**Work instructions**.
The data below should be transcribed in full, with no picture included.

**Data excerpt**.
[Start of Attachment]

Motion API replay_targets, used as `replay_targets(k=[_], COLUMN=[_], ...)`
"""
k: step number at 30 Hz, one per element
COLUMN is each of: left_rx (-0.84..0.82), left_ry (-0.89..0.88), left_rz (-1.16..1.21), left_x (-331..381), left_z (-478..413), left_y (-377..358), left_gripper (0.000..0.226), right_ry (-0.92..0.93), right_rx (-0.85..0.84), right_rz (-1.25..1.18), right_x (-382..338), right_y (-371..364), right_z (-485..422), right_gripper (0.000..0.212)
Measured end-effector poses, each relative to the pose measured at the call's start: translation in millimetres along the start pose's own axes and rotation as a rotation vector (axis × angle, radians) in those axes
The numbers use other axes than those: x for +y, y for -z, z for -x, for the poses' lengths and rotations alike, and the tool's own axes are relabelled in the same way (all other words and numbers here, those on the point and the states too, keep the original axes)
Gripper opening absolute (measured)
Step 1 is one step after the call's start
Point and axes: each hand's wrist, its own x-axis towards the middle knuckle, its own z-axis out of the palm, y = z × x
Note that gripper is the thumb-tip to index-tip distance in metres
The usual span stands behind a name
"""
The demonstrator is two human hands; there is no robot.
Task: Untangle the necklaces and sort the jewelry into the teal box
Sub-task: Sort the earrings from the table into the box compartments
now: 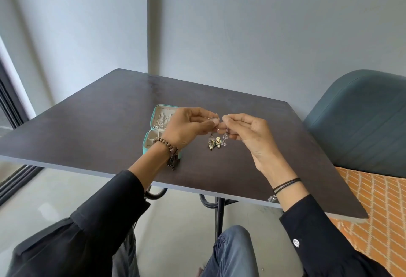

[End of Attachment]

**Completed task**.
Motion API replay_targets, used as `replay_targets(k=[_], COLUMN=[_], ...)`
"""
k: step number at 30 Hz, one per element
COLUMN is each of: left_rx (-0.84..0.82), left_ry (-0.89..0.88), left_rz (-1.16..1.21), left_x (-331..381), left_z (-478..413), left_y (-377..358), left_gripper (0.000..0.226), right_ry (-0.92..0.93), right_rx (-0.85..0.84), right_rz (-1.25..1.18), right_x (-382..338), right_y (-371..364), right_z (-485..422), right_gripper (0.000..0.212)
Measured end-effector poses, each relative to the pose measured at the call's start: translation in millimetres along the start pose's own axes and rotation as a rotation vector (axis × angle, radians) in those axes
The numbers use other axes than those: x for +y, y for -z, z for -x, for the poses' lengths and rotations alike, and the tool's own axes are relabelled in the same way (all other words and numbers here, those on the point and the states too, keep the original axes)
Gripper opening absolute (measured)
Step 1 is one step after the call's start
Point and axes: each hand's wrist, its own x-axis towards the middle knuckle, its own z-axis out of the palm, y = z × x
Note that gripper is the thumb-tip to index-tip distance in metres
The usual span stands behind a name
"""
The demonstrator is two human hands; there is no robot.
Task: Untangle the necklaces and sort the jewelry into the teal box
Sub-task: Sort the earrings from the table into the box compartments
now: 

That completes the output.